Competition Bureau Submission to OECD: Digital Disruptions in Financial Markets

June 7, 2019

On this page:

  1. Introduction
  2. Overview of the Competition Bureau’s FinTech Market Study
  3. Recommendations of the FinTech Market Study
  4. Regulatory Developments in the Financial Services Sector
  5. Conclusion

1. Introduction

  1. Canada’s Competition Bureau (the “Bureau”) is pleased to provide this submission for the Organisation for Economic Co-operation and Development (“OECD”) Competition Committee’s discussion on “FinTech and Disruptive Innovation in Financial Markets” at its forthcoming meeting on June 5, 2019. This submission builds upon information set out in the Bureau’s previous submission to the OECD’ Competition Committee Working Party No 2 on Competition and Regulation.
  2. The Bureau, headed by the Commissioner of Competition (the “Commissioner”), is an independent law enforcement agency of the Federal Government of Canada responsible for the administration and enforcement of the Competition Act (the “Act”) and certain other statutes. As part of its mandate, the Bureau participates in a wide range of activities to promote and advocate the benefits of a competitive marketplace.
  3. Technology-led innovation in the financial services sector (“FinTech”) is transforming what financial services are, and how they are delivered to consumers. The innovative technologies and business models being introduced by new entrants promise to increase choice, improve convenience and lower prices for businesses and consumers alike.
  4. The Bureau has played a strong role in promoting competition in Canadian policies and regulations governing the FinTech Sector. In December 2017, after an extensive 18 month study of the industry, the Bureau published its report on Technology-led innovation in the Canadian financial services sector (the “FinTech Market Report”). The findings of the study were based on a review of publicly available information, as well as submissions and over 130 interviews with stakeholders.
  5. The FinTech Market Study made 30 recommendations to Canada’s regulators and policy-makers. Nineteen recommendations identified specific, technical improvements for retail payments and payment systems; investment dealing and advice; and lending and equity crowdfunding. Eleven recommendations focused more broadly on how to strike the right balance in regulation to ensure Canadians are protected while promoting innovation through competition.
  6. In addition to the FinTech Market Study, the Bureau has also provided eight submissions to Canadian regulators since 2016. These submissions have touched on a variety of issues, from a review of the merits of open banking, to positioning the financial sector for the future, modernizing the payments framework and the securities framework, and updating the Canadian anti-money laundering and anti-terrorist financing regime.
  7. Significant progress has since been made by Canadian policy-makers and regulators in modernizing the financial services sector. This includes several initiatives that reflect the FinTech Market Study’s recommendations, described in more detail below.

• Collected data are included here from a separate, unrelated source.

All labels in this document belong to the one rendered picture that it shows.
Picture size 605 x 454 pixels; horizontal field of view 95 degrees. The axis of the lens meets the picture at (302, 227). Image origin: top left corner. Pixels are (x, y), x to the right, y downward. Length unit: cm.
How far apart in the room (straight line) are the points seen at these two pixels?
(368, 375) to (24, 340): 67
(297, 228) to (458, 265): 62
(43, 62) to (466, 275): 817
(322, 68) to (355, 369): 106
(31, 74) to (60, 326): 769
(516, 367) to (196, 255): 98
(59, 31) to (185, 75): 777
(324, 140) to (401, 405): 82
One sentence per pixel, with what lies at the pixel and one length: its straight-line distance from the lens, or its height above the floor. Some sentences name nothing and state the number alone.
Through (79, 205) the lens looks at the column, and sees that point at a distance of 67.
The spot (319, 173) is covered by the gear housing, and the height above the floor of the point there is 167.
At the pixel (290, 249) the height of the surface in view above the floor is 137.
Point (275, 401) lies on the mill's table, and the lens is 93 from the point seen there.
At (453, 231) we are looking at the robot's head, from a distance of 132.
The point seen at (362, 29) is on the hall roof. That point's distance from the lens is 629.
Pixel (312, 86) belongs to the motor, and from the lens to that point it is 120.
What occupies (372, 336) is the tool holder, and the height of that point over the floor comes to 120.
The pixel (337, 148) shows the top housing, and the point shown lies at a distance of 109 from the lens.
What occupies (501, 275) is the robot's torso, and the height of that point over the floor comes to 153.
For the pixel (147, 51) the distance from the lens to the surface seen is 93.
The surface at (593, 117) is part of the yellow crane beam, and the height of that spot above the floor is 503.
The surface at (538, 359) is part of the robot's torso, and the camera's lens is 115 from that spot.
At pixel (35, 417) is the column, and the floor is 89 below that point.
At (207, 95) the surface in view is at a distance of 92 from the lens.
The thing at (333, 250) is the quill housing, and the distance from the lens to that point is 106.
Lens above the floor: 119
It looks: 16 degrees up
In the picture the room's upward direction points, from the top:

2. Overview of the Competition Bureau’s FinTech Market Study

  1. The Bureau decided to study Canada’s financial services sector for three primary reasons. First, during the Bureau’s public consultations in 2013, financial services were identified as an area of focus for potential advocacy initiatives. Second, the sector itself is an important pillar in the Canadian economy. Financial services contribute approximately 7% to Canada’s gross domestic product (as of May 2017) and financial services account for nearly 800,000 Canadian jobs (2015 figures). Third, financial services play a significant role in the day-to-day life of most Canadians, whether they are receiving or making payments, borrowing, spending, saving or investing.
  2. The Bureau sought to understand why FinTech adoption appears to be higher in other jurisdictions than in Canada. The Bureau used the information collected through the study to assess the impact of FinTech innovation on the competitive landscape, identify the barriers to entry and expansion of FinTech in Canada, and determine whether regulatory changes were needed to promote greater competition and innovation in the financial services sector.
  3. To ensure relevance for Canadians, the study focused on innovations that affect the way Canadian consumers and businesses commonly encounter financial products and services, with a focus on three broad service categories:
    • retail payments and the retail payments system
    • lending and equity crowdfunding
    • investment dealing and advice
  4. The study also noted that unlike other jurisdictions, Canada lacks a clear and unified policy lead or regulatory framework for FinTech. This makes it more difficult for the country to take a national, unified approach to encourage FinTech development, or improve the scope and applicability of existing initiatives.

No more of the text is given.